__Problem requirements__:
From the listing below, return every line with the string "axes" in it.

__Source data__:
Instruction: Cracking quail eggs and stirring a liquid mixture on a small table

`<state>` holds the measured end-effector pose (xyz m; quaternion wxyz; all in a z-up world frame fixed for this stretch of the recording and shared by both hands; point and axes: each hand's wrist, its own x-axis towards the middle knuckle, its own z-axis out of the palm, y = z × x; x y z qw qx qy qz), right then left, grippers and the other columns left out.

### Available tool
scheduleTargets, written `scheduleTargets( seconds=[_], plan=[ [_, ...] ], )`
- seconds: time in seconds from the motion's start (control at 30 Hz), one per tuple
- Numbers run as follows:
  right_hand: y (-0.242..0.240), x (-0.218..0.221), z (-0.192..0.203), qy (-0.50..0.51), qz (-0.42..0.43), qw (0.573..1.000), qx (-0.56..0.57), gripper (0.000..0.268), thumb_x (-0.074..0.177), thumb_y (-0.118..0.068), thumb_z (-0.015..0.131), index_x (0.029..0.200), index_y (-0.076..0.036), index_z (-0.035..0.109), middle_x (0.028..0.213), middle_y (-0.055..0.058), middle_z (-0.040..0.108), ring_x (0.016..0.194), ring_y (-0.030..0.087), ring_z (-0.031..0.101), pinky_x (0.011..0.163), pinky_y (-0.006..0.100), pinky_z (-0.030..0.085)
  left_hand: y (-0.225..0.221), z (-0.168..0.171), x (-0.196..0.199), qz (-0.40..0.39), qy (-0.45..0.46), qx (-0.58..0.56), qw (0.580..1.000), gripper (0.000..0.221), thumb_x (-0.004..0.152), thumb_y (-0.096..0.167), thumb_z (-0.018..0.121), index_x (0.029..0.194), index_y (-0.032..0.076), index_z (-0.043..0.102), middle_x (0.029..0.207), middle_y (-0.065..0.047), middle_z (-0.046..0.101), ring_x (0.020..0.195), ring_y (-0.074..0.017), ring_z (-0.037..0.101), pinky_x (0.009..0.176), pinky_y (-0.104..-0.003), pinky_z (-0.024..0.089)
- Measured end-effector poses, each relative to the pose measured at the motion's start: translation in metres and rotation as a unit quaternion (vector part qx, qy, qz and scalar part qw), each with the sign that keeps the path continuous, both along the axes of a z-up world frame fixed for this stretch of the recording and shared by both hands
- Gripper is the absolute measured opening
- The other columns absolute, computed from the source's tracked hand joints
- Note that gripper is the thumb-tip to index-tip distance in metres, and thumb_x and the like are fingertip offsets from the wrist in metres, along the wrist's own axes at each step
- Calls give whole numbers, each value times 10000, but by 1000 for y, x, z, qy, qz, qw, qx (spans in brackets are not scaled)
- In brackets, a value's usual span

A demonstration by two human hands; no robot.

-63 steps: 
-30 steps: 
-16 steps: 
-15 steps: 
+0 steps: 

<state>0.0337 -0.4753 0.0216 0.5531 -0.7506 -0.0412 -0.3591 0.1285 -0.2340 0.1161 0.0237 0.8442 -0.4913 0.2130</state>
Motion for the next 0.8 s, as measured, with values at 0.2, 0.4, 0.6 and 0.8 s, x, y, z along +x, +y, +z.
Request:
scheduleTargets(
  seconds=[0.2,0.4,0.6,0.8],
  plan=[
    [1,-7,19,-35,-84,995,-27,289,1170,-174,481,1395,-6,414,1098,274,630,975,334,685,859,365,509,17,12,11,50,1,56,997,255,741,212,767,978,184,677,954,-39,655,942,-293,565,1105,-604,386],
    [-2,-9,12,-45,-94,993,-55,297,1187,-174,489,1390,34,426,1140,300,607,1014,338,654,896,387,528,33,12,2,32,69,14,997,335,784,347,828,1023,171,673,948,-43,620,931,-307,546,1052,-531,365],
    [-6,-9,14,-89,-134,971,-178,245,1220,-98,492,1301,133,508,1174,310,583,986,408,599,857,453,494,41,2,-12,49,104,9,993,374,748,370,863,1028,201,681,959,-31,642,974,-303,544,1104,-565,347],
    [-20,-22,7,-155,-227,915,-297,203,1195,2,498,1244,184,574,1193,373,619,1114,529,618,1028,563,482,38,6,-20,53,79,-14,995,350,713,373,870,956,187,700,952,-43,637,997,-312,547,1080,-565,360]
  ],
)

__Solution for this exercise__:
`<state>` holds the measured end-effector pose (xyz m; quaternion wxyz; all in a z-up world frame fixed for this stretch of the recording and shared by both hands; point and axes: each hand's wrist, its own x-axis towards the middle knuckle, its own z-axis out of the palm, y = z × x; x y z qw qx qy qz), right then left, grippers and the other columns left out.
- Measured end-effector poses, each relative to the pose measured at the motion's start: translation in metres and rotation as a unit quaternion (vector part qx, qy, qz and scalar part qw), each with the sign that keeps the path continuous, both along the axes of a z-up world frame fixed for this stretch of the recording and shared by both hands
- Note that gripper is the thumb-tip to index-tip distance in metres, and thumb_x and the like are fingertip offsets from the wrist in metres, along the wrist's own axes at each step

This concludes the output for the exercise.